__EXERCISE DETAILS__
Copy each line below word for word and drop every image.
(EXERCISE MATERIAL)
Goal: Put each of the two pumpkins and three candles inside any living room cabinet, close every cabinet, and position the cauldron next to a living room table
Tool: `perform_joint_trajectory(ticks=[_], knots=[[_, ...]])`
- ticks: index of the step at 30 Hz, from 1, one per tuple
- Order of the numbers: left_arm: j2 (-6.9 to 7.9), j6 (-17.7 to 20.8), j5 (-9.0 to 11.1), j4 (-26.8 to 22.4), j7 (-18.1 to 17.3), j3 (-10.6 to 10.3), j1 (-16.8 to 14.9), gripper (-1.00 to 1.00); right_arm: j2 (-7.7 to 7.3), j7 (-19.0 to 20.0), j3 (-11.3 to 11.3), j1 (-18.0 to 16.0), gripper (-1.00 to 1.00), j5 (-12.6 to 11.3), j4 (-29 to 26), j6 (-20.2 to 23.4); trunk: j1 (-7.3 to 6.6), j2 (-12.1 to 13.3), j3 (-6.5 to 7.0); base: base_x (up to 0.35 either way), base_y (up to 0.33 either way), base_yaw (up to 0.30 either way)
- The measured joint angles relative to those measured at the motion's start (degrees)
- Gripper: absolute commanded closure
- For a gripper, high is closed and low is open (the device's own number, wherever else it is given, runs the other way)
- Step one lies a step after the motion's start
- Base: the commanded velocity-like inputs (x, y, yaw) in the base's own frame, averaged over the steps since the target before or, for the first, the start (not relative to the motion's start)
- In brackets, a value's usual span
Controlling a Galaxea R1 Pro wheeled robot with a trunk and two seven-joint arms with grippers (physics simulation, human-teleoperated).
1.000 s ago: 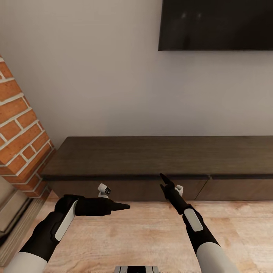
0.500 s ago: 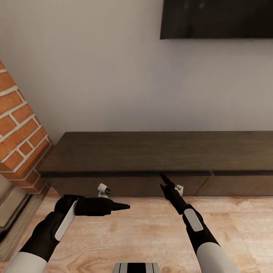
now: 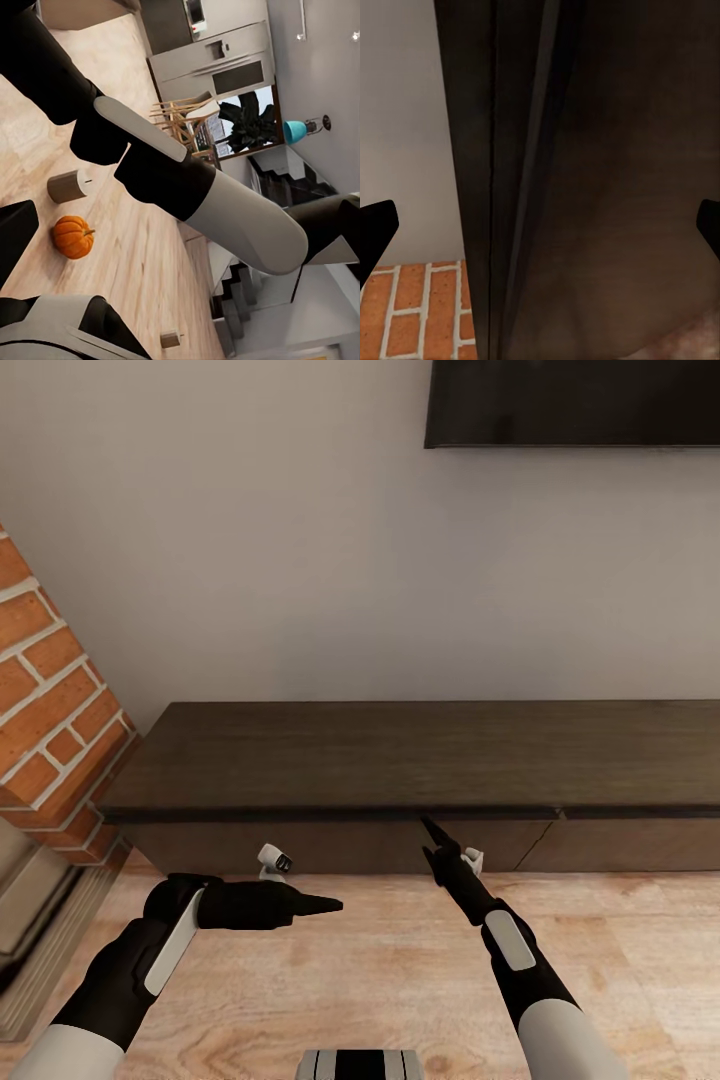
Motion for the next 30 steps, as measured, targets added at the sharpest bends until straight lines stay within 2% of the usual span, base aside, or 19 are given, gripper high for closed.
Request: perform_joint_trajectory(ticks=[30], knots=[[0.0,0.0,0.0,0.0,0.0,0.0,0.0,-1.0,-0.04,0.0,0.0,0.0,-1.0,0.0,0.0,0.0,0.0,0.0,0.0,0.035,0.0,0.0]])
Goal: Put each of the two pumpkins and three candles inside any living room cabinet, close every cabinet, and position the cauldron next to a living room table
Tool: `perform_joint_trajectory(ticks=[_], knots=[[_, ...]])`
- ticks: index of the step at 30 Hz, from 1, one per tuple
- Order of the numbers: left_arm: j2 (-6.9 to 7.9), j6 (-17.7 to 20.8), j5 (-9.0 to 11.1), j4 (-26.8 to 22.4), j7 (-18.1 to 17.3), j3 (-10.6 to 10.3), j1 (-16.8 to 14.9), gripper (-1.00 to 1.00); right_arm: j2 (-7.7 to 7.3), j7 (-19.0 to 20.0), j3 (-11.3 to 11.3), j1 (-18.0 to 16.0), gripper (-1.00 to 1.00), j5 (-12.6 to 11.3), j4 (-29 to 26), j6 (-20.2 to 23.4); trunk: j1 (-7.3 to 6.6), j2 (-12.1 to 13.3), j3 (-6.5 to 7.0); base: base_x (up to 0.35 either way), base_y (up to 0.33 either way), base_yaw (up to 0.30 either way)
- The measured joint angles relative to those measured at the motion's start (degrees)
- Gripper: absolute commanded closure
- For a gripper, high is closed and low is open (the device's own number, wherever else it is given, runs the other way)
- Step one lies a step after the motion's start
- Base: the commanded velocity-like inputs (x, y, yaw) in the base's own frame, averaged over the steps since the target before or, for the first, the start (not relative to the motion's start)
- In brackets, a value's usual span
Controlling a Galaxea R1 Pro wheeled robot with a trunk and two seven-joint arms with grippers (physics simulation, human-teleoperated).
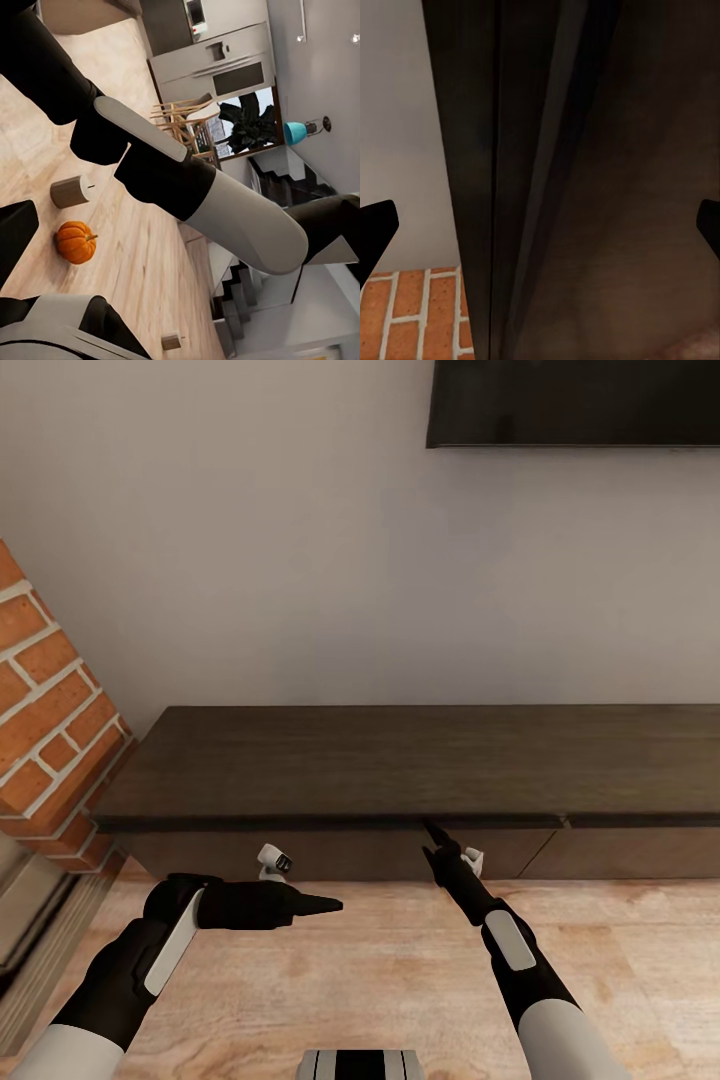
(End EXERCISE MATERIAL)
__ANSWER BOX__
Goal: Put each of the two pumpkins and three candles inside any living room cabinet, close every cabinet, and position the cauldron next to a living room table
Tool: `perform_joint_trajectory(ticks=[_], knots=[[_, ...]])`
- ticks: index of the step at 30 Hz, from 1, one per tuple
- Order of the numbers: left_arm: j2 (-6.9 to 7.9), j6 (-17.7 to 20.8), j5 (-9.0 to 11.1), j4 (-26.8 to 22.4), j7 (-18.1 to 17.3), j3 (-10.6 to 10.3), j1 (-16.8 to 14.9), gripper (-1.00 to 1.00); right_arm: j2 (-7.7 to 7.3), j7 (-19.0 to 20.0), j3 (-11.3 to 11.3), j1 (-18.0 to 16.0), gripper (-1.00 to 1.00), j5 (-12.6 to 11.3), j4 (-29 to 26), j6 (-20.2 to 23.4); trunk: j1 (-7.3 to 6.6), j2 (-12.1 to 13.3), j3 (-6.5 to 7.0); base: base_x (up to 0.35 either way), base_y (up to 0.33 either way), base_yaw (up to 0.30 either way)
- The measured joint angles relative to those measured at the motion's start (degrees)
- Gripper: absolute commanded closure
- For a gripper, high is closed and low is open (the device's own number, wherever else it is given, runs the other way)
- Step one lies a step after the motion's start
- Base: the commanded velocity-like inputs (x, y, yaw) in the base's own frame, averaged over the steps since the target before or, for the first, the start (not relative to the motion's start)
- In brackets, a value's usual span
Controlling a Galaxea R1 Pro wheeled robot with a trunk and two seven-joint arms with grippers (physics simulation, human-teleoperated).
1.000 s ago: 
0.500 s ago: 
now: 
Motion for the next 30 steps, as measured, targets added at the sharpest bends until straight lines stay within 2% of the usual span, base aside, or 19 are given, gripper high for closed.
Request: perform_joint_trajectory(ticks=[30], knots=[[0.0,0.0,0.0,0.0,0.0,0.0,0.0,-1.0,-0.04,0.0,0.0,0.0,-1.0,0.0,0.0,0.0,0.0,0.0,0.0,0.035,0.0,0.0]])
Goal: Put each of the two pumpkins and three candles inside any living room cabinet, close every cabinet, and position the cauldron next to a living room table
Tool: `perform_joint_trajectory(ticks=[_], knots=[[_, ...]])`
- ticks: index of the step at 30 Hz, from 1, one per tuple
- Order of the numbers: left_arm: j2 (-6.9 to 7.9), j6 (-17.7 to 20.8), j5 (-9.0 to 11.1), j4 (-26.8 to 22.4), j7 (-18.1 to 17.3), j3 (-10.6 to 10.3), j1 (-16.8 to 14.9), gripper (-1.00 to 1.00); right_arm: j2 (-7.7 to 7.3), j7 (-19.0 to 20.0), j3 (-11.3 to 11.3), j1 (-18.0 to 16.0), gripper (-1.00 to 1.00), j5 (-12.6 to 11.3), j4 (-29 to 26), j6 (-20.2 to 23.4); trunk: j1 (-7.3 to 6.6), j2 (-12.1 to 13.3), j3 (-6.5 to 7.0); base: base_x (up to 0.35 either way), base_y (up to 0.33 either way), base_yaw (up to 0.30 either way)
- The measured joint angles relative to those measured at the motion's start (degrees)
- Gripper: absolute commanded closure
- For a gripper, high is closed and low is open (the device's own number, wherever else it is given, runs the other way)
- Step one lies a step after the motion's start
- Base: the commanded velocity-like inputs (x, y, yaw) in the base's own frame, averaged over the steps since the target before or, for the first, the start (not relative to the motion's start)
- In brackets, a value's usual span
Controlling a Galaxea R1 Pro wheeled robot with a trunk and two seven-joint arms with grippers (physics simulation, human-teleoperated).

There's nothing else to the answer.